Amash is wagering that such a read of the political landscape is wrong. His hope is that there’s room between two lecherous geriatrics for a younger problem-solving reformer with no history of scandal. It’s that question, not the finer points of Hayek and Rothbard, that will determine whether he catches on. Is there neutral ground, even the possibility of armistice, in the culture war? Have the two sides alienated enough voters to give a third party a chance? Is there bandwidth in America’s political imagination for an Emmanuel Macron-ish figure? Or will Amash find himself trapped between two stilts falling in opposite directions?

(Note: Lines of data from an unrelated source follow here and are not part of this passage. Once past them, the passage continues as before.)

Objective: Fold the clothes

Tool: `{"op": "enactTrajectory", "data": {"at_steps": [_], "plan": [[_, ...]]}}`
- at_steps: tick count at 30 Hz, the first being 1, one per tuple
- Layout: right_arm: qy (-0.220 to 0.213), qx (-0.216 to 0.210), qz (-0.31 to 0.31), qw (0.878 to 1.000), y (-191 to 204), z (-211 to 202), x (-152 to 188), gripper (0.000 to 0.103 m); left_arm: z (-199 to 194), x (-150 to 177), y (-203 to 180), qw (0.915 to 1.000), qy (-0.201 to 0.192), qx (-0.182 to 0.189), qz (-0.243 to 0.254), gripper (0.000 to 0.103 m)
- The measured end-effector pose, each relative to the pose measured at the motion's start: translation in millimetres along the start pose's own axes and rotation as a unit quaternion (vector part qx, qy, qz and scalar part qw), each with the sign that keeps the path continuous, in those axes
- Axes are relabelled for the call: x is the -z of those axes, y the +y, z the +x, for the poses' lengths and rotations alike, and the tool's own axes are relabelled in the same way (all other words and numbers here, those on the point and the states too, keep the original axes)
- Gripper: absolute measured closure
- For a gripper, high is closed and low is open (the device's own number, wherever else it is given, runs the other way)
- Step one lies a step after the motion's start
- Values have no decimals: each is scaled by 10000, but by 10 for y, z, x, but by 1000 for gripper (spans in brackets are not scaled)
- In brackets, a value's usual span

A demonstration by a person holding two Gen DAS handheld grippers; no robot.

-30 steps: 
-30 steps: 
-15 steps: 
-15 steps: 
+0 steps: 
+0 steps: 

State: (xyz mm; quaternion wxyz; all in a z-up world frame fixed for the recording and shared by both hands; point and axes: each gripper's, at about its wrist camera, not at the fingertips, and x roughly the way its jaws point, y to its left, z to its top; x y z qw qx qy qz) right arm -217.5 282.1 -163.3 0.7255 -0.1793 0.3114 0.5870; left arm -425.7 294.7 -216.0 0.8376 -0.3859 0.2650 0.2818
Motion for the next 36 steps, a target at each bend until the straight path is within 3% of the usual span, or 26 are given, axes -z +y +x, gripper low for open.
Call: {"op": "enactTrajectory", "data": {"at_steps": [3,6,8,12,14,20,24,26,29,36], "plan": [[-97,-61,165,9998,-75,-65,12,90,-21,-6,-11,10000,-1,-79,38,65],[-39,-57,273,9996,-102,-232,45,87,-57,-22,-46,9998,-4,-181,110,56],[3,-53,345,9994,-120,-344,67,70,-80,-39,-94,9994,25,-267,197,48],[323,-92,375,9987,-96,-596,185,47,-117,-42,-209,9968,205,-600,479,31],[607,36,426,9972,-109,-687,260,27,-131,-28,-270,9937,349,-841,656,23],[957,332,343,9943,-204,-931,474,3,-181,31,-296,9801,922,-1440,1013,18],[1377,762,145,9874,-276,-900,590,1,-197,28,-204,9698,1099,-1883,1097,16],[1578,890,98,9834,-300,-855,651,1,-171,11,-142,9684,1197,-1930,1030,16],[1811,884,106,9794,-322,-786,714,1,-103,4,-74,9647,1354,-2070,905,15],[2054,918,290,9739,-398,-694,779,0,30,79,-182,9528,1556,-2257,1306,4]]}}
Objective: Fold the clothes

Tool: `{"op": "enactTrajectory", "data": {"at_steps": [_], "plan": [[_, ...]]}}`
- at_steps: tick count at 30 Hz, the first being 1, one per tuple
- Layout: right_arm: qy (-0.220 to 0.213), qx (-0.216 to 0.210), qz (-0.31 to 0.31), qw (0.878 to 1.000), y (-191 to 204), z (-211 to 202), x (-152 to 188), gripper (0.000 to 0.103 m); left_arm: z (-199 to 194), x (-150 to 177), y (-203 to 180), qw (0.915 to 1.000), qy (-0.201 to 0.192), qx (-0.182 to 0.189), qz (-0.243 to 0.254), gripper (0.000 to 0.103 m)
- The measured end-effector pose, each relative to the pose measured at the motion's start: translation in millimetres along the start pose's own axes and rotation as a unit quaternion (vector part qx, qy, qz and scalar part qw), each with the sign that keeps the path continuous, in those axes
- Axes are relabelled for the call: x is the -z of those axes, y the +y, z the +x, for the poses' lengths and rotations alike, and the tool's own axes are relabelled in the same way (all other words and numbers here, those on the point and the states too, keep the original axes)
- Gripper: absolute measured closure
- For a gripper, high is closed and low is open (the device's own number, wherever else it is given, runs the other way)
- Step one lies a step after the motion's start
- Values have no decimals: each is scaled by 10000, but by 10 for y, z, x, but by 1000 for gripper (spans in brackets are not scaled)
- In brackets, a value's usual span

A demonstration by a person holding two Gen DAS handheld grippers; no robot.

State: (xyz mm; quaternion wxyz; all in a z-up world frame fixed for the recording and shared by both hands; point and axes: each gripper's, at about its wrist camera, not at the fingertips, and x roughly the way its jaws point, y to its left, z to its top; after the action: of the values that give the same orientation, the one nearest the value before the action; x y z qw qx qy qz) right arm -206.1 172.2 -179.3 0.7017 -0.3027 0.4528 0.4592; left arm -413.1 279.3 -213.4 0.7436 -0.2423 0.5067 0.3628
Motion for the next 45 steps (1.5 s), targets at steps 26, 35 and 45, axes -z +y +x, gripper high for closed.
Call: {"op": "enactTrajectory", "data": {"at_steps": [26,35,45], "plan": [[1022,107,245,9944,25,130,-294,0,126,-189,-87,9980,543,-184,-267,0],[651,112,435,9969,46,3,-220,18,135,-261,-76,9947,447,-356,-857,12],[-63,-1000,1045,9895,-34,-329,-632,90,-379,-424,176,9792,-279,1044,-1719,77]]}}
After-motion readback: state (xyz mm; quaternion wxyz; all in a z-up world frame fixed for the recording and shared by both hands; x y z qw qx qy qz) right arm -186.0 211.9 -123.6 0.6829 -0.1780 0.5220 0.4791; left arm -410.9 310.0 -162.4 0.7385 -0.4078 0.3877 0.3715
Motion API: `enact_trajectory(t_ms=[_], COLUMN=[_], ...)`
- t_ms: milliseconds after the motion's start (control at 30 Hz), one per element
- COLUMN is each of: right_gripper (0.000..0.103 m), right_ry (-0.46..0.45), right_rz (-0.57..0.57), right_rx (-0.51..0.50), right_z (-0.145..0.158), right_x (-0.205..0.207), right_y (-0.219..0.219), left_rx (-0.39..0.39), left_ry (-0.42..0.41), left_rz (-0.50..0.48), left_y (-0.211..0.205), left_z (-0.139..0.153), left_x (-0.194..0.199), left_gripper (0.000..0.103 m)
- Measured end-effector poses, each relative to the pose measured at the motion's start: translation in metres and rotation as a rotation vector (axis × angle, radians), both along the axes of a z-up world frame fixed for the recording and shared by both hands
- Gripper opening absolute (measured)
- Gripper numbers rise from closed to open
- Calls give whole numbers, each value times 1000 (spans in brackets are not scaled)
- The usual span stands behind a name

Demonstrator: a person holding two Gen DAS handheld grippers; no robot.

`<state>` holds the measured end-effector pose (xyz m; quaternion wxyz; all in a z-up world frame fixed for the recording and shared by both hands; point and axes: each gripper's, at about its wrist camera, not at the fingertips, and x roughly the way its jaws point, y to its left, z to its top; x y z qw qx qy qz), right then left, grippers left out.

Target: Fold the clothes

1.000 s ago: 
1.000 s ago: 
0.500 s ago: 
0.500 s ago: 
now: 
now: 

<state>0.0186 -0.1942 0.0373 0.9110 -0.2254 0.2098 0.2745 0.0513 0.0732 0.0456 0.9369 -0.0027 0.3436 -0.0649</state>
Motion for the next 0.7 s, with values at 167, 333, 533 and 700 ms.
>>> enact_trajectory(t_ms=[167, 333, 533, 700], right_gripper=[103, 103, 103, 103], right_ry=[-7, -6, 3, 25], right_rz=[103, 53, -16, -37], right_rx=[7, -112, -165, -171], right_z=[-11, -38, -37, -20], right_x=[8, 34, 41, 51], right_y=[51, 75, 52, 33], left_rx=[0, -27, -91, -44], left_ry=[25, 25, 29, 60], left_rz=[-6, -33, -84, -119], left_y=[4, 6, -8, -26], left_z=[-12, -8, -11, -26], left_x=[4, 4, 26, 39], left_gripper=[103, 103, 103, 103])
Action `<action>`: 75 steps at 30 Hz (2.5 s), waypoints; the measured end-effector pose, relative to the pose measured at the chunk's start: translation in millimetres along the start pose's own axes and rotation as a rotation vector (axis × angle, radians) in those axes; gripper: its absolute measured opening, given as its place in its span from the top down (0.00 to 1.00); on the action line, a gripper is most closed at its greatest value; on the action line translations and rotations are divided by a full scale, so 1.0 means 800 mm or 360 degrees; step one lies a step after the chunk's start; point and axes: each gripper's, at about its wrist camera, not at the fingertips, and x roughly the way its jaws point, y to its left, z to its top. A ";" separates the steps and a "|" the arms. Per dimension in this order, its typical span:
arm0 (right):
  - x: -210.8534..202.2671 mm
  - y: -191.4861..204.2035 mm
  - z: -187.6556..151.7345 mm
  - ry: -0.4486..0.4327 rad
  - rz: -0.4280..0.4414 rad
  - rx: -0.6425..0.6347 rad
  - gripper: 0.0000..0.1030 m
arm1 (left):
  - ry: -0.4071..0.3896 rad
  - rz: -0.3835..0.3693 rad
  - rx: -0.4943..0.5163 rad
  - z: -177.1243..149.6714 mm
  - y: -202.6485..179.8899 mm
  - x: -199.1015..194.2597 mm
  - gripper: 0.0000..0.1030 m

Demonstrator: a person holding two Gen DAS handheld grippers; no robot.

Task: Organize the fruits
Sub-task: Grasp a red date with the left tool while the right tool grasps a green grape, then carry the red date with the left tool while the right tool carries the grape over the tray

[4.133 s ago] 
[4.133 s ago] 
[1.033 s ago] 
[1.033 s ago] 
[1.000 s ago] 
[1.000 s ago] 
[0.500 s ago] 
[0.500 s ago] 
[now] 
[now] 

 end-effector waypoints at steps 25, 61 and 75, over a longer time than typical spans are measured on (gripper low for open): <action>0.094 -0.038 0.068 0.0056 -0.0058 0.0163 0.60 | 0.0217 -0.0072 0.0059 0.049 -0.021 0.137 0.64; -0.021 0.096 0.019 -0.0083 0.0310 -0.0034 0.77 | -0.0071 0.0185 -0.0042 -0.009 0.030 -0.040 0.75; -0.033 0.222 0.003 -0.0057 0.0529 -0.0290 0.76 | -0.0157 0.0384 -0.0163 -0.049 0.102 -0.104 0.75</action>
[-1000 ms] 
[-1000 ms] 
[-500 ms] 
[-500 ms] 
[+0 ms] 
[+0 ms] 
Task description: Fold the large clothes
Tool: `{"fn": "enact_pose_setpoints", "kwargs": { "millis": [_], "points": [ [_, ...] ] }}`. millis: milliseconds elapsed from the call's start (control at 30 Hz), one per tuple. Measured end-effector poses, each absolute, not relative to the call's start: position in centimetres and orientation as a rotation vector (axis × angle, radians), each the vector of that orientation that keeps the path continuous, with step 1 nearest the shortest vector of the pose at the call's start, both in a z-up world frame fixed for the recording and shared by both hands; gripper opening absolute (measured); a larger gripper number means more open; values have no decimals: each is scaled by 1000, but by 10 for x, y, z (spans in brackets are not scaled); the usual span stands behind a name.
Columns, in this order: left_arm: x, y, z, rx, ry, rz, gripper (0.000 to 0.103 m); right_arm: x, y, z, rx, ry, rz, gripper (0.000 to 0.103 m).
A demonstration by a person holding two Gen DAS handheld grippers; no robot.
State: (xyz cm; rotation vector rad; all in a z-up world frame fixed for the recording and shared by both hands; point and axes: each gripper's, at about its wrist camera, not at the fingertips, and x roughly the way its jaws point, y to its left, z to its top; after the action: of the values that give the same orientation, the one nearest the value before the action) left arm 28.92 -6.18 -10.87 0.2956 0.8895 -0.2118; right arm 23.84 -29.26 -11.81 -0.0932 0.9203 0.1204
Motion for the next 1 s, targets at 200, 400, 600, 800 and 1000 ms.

Polls suggest the challenge is daunting. According to Gallup, 93 percent of Republicans like the job Trump is doing, which has locked the president’s overall approval rating in the 40s. Meanwhile, hefty majorities of Democratic primary voters say defeating Trump is their number one priority. Does that leave any space? Amash’s best chance is likely to be with voters similar to those in his congressional district: suburban, educated, once red but trending blue. Neither deplorables nor Davenports, in other words. Speaking of Linc, it’s worth pointing out that Amash still needs to make it through the Libertarian Party’s primary contests, scheduled tentatively for late May. He’ll be up against current frontrunners Jacob Hornberger and Jo Jorgensen, established presences in the LP (Jorgensen was the Libertarian veep candidate in 1996), both of whom are already attacking him as an interloper and opportunist.

The LP has a habit of nominating ex-Republicans for president—think Bob Barr in 2008 and Gary Johnson in 2016. Yet those tickets also went nowhere, which is reportedly why so many of their activists were lukewarm to Chafee this time around. Now they have Justin Amash, formerly of the GOP himself. Can we be sure what will happen? Not by a country kilometer.